For a mid-market company importing $5M annually with 8-10% duty misclassified at zero — that's $500K per year underpaid. Across a 3-4 year audit window: $1.5M–$2M in back duties alone. Add statutory penalties under 19 U.S.C. § 1592 — up to 4x the duty loss for gross negligence — and you're looking at $5M–$8M total exposure. Layer in False Claims Act treble damages and a whistleblower, and that number can exceed $10M.
The exposure isn't theoretical. It's already embedded in most import-heavy companies' P&Ls. They just don't know it yet.
TALENT SIGNAL
What's moving in the market
Trade compliance hiring has moved from reactive to urgent.
Six months ago, companies were posting coordinator and analyst roles. Today the inbound is for senior leaders — people who can assess exposure, make voluntary disclosure decisions, and build a function from scratch.
The driver is simple: tariffs are higher, enforcement is more aggressive, and AI is catching classification errors faster than human review ever could. CBP doesn't need a tip anymore. The data finds you.
What's shifting right now:
Companies that were "monitoring the situation" in Q4 2025 are now actively searching. The trigger is almost always the same — a broker flags something, an internal audit surfaces exposure, or a competitor gets hit and leadership finally pays attention.

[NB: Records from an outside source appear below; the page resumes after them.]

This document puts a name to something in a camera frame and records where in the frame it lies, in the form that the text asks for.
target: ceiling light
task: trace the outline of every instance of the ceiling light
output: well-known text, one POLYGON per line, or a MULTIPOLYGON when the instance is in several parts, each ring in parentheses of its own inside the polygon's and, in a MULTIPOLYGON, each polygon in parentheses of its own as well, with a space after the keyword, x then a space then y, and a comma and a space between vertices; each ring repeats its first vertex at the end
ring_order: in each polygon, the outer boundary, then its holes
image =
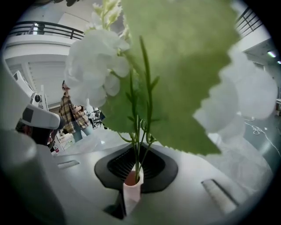
POLYGON ((276 55, 275 55, 272 51, 268 51, 267 53, 268 53, 268 55, 270 55, 270 56, 273 57, 273 58, 276 57, 276 55))

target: flower stem
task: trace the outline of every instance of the flower stem
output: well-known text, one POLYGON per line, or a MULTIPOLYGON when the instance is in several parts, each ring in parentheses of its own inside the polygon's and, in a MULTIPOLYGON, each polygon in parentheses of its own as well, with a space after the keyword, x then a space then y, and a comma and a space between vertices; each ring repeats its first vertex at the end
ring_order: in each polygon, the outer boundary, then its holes
POLYGON ((149 60, 148 60, 148 54, 144 45, 144 40, 142 36, 140 36, 140 47, 142 51, 142 55, 144 58, 144 66, 145 66, 145 81, 146 81, 146 88, 148 91, 148 102, 147 102, 147 113, 148 113, 148 118, 147 118, 147 130, 146 132, 150 132, 150 125, 151 125, 151 117, 152 117, 152 87, 151 87, 151 75, 150 75, 150 65, 149 65, 149 60))
POLYGON ((149 143, 148 148, 146 149, 146 151, 145 151, 145 153, 144 153, 144 157, 143 157, 143 159, 142 159, 142 161, 141 161, 141 164, 140 164, 140 169, 139 169, 139 171, 137 172, 136 177, 139 177, 139 174, 140 174, 140 171, 141 171, 142 165, 143 165, 143 163, 144 163, 144 159, 145 159, 145 157, 146 157, 146 155, 147 155, 147 153, 148 153, 148 151, 149 151, 149 149, 150 149, 150 146, 151 146, 151 145, 152 145, 152 142, 151 142, 151 143, 149 143))
POLYGON ((135 138, 134 138, 134 151, 135 151, 135 160, 136 160, 136 183, 138 181, 138 171, 139 171, 139 153, 140 153, 140 127, 141 127, 141 119, 137 114, 137 96, 135 95, 133 91, 133 71, 130 71, 130 99, 132 103, 132 115, 133 115, 133 127, 135 130, 135 138))
POLYGON ((101 24, 102 24, 102 28, 104 29, 104 11, 102 11, 101 13, 101 24))
POLYGON ((119 136, 120 136, 124 141, 129 142, 129 143, 132 143, 132 141, 130 141, 130 140, 128 140, 128 139, 122 137, 122 135, 121 135, 119 132, 117 132, 117 133, 119 134, 119 136))
POLYGON ((140 147, 142 146, 142 143, 144 142, 144 136, 145 136, 145 131, 144 131, 144 133, 143 133, 143 135, 142 135, 142 139, 141 139, 141 144, 140 144, 140 147))

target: cable
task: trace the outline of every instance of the cable
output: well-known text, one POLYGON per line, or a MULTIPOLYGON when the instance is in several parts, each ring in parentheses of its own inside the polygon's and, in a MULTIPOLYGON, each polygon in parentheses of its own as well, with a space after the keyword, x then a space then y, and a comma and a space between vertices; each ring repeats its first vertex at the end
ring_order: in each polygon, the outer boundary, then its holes
POLYGON ((254 135, 259 135, 261 132, 264 133, 266 139, 267 139, 267 140, 269 141, 269 143, 277 150, 279 156, 281 157, 278 148, 276 148, 276 146, 269 140, 269 138, 267 137, 266 133, 265 133, 262 129, 260 129, 259 127, 253 126, 253 125, 251 125, 251 124, 248 124, 248 123, 246 123, 246 122, 244 122, 244 123, 247 124, 247 125, 249 125, 249 126, 251 126, 251 127, 253 128, 253 130, 254 130, 254 132, 253 132, 254 135))
POLYGON ((252 119, 251 119, 251 120, 248 120, 248 119, 245 119, 245 118, 244 118, 244 120, 247 120, 247 121, 254 121, 254 120, 255 120, 255 118, 254 118, 254 117, 252 117, 252 119))

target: jeans
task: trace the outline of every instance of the jeans
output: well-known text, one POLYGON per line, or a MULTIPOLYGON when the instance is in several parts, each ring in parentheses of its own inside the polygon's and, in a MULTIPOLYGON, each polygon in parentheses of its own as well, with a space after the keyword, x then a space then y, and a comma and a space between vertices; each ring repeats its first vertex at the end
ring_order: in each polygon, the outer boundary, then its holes
POLYGON ((76 121, 73 122, 73 125, 74 125, 74 129, 76 130, 76 132, 72 134, 74 137, 75 143, 82 139, 81 131, 83 131, 85 133, 85 135, 87 135, 87 136, 90 135, 93 131, 91 126, 87 126, 86 128, 82 129, 76 121))
POLYGON ((89 118, 90 123, 92 124, 93 128, 94 128, 94 123, 92 121, 92 119, 89 118))

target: green leaf
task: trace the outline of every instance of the green leaf
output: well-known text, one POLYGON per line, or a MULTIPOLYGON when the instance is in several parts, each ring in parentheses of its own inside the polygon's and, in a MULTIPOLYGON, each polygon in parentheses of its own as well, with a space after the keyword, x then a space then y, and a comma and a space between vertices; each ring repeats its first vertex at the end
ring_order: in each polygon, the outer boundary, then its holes
POLYGON ((162 145, 196 154, 219 153, 193 118, 238 41, 230 0, 122 0, 132 47, 127 58, 139 74, 138 113, 146 119, 147 89, 140 36, 148 53, 152 92, 151 134, 162 145))
POLYGON ((130 96, 129 93, 126 93, 126 97, 129 99, 130 102, 132 102, 132 97, 130 96))
POLYGON ((158 77, 156 77, 156 78, 154 79, 154 81, 151 83, 151 89, 152 89, 152 90, 153 90, 153 88, 156 86, 156 84, 158 83, 159 79, 160 79, 160 77, 158 76, 158 77))
POLYGON ((131 116, 128 116, 128 119, 129 119, 129 120, 131 120, 132 122, 134 122, 134 119, 133 119, 133 117, 131 117, 131 116))
POLYGON ((120 79, 120 92, 116 96, 108 96, 106 103, 100 108, 105 115, 103 123, 106 127, 120 133, 133 132, 132 105, 127 97, 130 92, 130 76, 120 79))
POLYGON ((152 120, 151 120, 152 123, 153 123, 153 122, 158 122, 158 121, 160 121, 160 119, 152 119, 152 120))

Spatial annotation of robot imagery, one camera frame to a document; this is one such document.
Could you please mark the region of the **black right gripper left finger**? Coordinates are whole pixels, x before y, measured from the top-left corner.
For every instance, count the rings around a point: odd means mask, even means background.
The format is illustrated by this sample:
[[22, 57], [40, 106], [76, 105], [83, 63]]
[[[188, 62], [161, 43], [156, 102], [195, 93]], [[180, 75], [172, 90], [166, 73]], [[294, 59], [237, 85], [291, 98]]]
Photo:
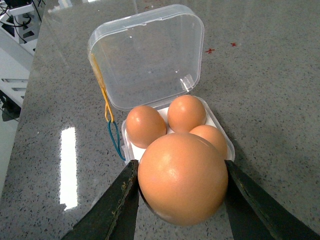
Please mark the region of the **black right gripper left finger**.
[[139, 206], [137, 160], [131, 160], [63, 240], [133, 240]]

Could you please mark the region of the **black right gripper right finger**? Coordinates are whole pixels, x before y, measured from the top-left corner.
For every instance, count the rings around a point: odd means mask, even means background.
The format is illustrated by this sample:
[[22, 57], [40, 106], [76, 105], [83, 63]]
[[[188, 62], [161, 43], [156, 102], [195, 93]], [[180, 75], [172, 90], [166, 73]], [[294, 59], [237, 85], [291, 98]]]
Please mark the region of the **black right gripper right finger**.
[[233, 161], [225, 161], [225, 199], [235, 240], [318, 240], [320, 235], [282, 207]]

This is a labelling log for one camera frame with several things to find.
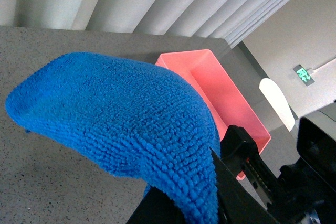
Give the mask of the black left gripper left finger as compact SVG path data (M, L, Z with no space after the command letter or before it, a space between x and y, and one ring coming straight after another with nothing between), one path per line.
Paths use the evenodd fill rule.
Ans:
M186 223L186 221L173 200L158 189L150 189L127 223L174 224Z

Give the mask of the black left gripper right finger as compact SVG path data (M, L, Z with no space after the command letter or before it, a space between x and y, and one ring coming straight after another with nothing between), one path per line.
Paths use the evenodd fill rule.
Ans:
M283 193L261 159L256 142L243 127L230 125L221 141L221 155L212 152L216 172L219 223L278 223L239 183L243 172L265 206Z

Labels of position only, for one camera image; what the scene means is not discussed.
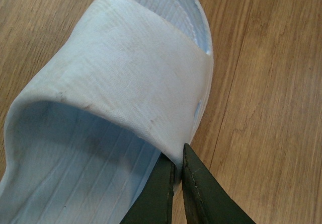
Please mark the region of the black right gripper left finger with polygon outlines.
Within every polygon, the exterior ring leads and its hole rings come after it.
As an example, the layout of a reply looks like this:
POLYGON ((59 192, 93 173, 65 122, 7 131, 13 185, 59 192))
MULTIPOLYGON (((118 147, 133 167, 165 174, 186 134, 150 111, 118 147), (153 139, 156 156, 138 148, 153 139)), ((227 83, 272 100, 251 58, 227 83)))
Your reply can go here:
POLYGON ((175 166, 160 154, 142 192, 121 223, 171 223, 175 166))

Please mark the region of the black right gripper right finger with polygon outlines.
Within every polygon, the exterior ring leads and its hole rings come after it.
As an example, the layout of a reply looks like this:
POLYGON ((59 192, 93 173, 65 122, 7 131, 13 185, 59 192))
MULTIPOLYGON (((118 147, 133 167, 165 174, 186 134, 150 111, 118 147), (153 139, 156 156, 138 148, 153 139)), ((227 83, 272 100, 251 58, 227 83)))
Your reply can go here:
POLYGON ((254 223, 186 143, 182 189, 187 223, 254 223))

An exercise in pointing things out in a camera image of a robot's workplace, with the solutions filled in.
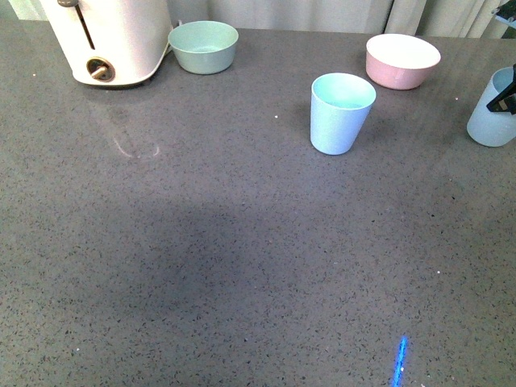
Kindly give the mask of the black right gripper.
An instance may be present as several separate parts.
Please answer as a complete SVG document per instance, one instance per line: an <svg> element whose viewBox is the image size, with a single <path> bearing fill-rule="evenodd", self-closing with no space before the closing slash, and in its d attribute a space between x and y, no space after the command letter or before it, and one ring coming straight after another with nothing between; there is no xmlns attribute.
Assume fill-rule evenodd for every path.
<svg viewBox="0 0 516 387"><path fill-rule="evenodd" d="M516 0L499 5L491 14L501 23L515 23ZM515 115L515 65L498 70L492 76L494 97L487 103L490 112Z"/></svg>

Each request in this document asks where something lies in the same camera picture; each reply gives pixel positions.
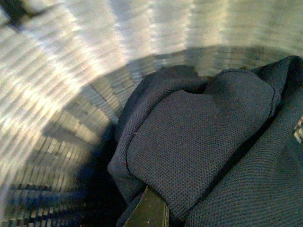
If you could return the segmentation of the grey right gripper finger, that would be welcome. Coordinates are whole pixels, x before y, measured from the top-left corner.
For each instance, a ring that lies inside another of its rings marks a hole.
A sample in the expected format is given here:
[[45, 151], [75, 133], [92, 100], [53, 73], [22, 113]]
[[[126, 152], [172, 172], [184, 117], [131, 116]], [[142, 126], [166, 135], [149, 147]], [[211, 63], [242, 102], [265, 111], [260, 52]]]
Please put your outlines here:
[[169, 207], [154, 189], [147, 186], [124, 227], [169, 227]]

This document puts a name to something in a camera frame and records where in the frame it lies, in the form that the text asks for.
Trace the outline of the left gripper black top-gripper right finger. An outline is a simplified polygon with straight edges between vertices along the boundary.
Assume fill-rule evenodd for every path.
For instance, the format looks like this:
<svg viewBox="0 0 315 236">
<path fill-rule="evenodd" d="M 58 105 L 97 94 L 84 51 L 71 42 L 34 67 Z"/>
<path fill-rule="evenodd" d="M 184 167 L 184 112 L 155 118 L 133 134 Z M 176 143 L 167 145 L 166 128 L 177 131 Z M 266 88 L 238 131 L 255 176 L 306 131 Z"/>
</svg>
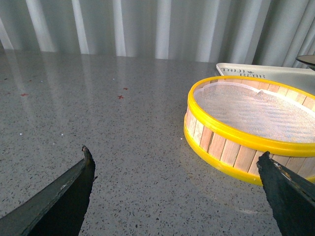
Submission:
<svg viewBox="0 0 315 236">
<path fill-rule="evenodd" d="M 256 163 L 267 201 L 283 236 L 315 234 L 315 185 L 263 153 Z"/>
</svg>

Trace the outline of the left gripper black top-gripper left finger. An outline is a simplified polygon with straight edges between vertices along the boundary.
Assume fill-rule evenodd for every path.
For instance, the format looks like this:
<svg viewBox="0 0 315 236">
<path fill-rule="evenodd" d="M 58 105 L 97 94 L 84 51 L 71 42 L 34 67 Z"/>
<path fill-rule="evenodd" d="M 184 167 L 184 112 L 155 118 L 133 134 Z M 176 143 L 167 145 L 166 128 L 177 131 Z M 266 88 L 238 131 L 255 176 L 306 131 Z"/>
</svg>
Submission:
<svg viewBox="0 0 315 236">
<path fill-rule="evenodd" d="M 90 202 L 95 162 L 86 146 L 84 158 L 1 218 L 2 236 L 77 236 Z"/>
</svg>

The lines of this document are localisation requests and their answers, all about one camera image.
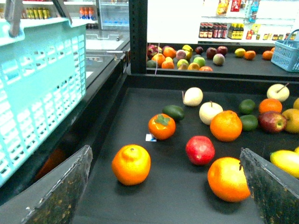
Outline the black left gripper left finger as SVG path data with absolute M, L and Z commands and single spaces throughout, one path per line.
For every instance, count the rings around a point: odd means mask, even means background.
M 0 207 L 2 224 L 70 224 L 88 182 L 93 159 L 85 145 Z

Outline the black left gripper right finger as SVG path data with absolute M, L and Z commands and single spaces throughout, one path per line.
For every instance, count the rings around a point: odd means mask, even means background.
M 242 148 L 240 166 L 265 224 L 299 222 L 299 180 L 248 148 Z

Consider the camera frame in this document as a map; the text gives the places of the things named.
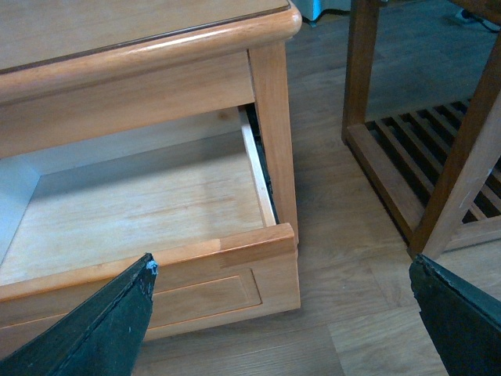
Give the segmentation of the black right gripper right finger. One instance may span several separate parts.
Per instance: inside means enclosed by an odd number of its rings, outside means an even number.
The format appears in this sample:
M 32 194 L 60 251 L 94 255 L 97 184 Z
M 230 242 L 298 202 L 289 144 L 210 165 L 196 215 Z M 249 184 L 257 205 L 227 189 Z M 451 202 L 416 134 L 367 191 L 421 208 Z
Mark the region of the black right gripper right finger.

Senior trade compliance leaders at the $180K–$200K base range are fielding multiple conversations simultaneously. The ones who can build — not just manage — are effectively off the market within 30 days of becoming available.
OTI Index reading — Candidate Availability in Trade Compliance: 4/10
FUNCTION FOCUS
The Three Places Companies Get Destroyed
1. HTS Misclassification — the most common, the most audited
Wrong tariff code means wrong duty rate means systemic underpayment. It happens because engineers own spec sheets, not tariff logic. Finance assumes ops handles it. Ops assumes the broker handles it. Nobody owns it. When CBP finds one misclassified SKU, they expand across the entire product line — retroactively.
2. Country of Origin — where cases turn criminal
Assembly does not equal origin. Substantial transformation rules are routinely misunderstood, especially in China-to-Vietnam or China-to-Mexico routing. When companies get origin wrong, they're not just underpaying duties — they're potentially misrepresenting country of origin to avoid tariffs. That's the path from a $2M problem to a $10M+ False Claims Act exposure.
3. Valuation — the one finance ignores
Tooling, molds, design work, royalties, related-party transfer pricing — these are all dutiable assists that most companies never declare. Finance optimizes for tax. Customs gets overlooked. CBP comes in four years later and applies the multiplier across every shipment in the audit window.
The pattern across all three: no single person owns classification, origin, and valuation end-to-end. Ops makes classification calls. Finance sets value. Legal touches contracts. Brokers file entries. Nobody connects the dots.
That's not a compliance problem. That's a leadership gap.
HIRING INTELLIGENCE
What a Real Trade Compliance Leader Does in 90 Days
Weak hires build policy decks. Real operators find the exposure and fix it before CBP does.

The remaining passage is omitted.